• June 2010
    M T W T F S S

Seven Atom Transistor Sets the Pace for Future PCs.

BBC News (05/24/10)

A working transistor that contains only seven atoms has been built by a team in Australia. The researchers, led by University of New South Wales professor Michelle Simmons, developed the atomic transistor as part of a project to create a quantum computer. The atoms in a silicon crystal were replaced with phosphorus atoms using a scanning tunneling microscope. “Now we have just demonstrated the world’s first electronic device in silicon systematically created on the scale of individual atoms,” Simmons says. The working transistor was handmade, so there is a need for a process for developing them in large numbers. The researchers say the device could lead to chips that have components that are up to 100 times smaller than those on current processors. Simmons says the development could result in an “exponential” leap in processing power.


Researchers Race to Produce 3D Models of BP Oil Spill.

Computerworld (05/26/10) Thibodeau, Patrick.

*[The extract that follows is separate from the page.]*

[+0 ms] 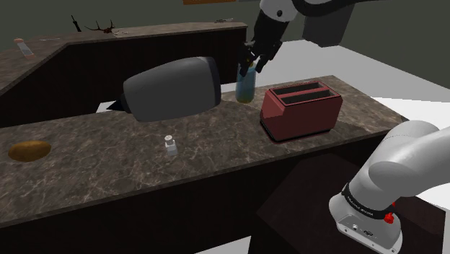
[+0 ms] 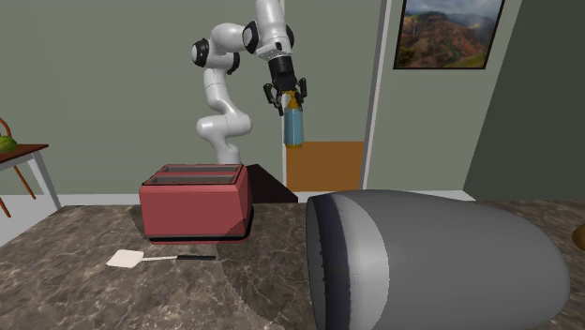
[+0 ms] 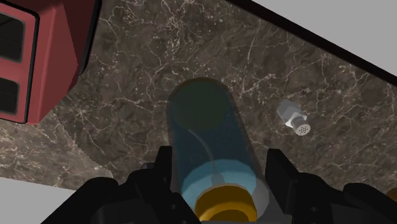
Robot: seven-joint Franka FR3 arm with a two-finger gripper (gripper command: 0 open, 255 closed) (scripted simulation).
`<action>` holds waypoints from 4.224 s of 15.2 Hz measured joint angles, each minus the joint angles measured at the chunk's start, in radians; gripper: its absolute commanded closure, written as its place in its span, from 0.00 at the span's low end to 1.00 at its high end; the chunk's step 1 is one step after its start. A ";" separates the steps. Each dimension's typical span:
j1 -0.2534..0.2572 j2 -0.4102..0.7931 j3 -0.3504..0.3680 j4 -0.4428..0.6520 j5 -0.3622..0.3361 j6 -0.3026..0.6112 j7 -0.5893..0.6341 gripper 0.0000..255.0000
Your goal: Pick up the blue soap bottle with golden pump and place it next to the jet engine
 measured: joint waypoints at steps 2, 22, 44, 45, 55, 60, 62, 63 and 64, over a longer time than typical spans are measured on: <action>-0.002 0.003 -0.004 0.031 -0.003 -0.028 0.000 1.00; -0.033 0.184 -0.008 0.388 -0.044 -0.205 0.012 1.00; -0.064 0.634 0.026 0.691 -0.146 -0.070 0.023 1.00; -0.064 0.631 0.025 0.673 -0.145 -0.054 0.022 1.00; -0.065 0.612 0.024 0.514 -0.137 0.086 0.016 1.00; -0.064 0.616 0.025 0.452 -0.138 0.152 0.017 1.00; -0.064 0.616 0.025 0.424 -0.138 0.179 0.016 1.00; -0.064 0.615 0.025 0.410 -0.138 0.193 0.016 1.00; -0.063 0.615 0.026 0.400 -0.138 0.203 0.016 1.00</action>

The U.S. National Science Foundation recently made available an emergency allocation of 1 million compute hours on the Texas Advanced Computing Center’s Ranger supercomputer to study how the BP oil spill will affect coastlines. The goal is to produce a three-dimensional (3D) computer model that can forecast how the oil may spread in environmentally sensitive areas by showing in detail what happens when it interacts with marshes, vegetation, and currents. The model “has the potential to advise and undergird many emergency management decisions that may be made along the way, particularly if a hurricane comes through the area,” says University of North Carolina professor Rick Luettich. The model, called Advanced Circulation Model for Oceanic, Coastal and Estuarine Waters, can track the oil spill into the marshes and wetlands due to its fine scale resolution, says University of Texas professor Clint Dawson. The 3D modeling can show what happens to the oil at various depths and how it travels as it comes in contact with underwater surfaces.


Social Supercomputing Is Now.

ETH Zurich (05/28/10)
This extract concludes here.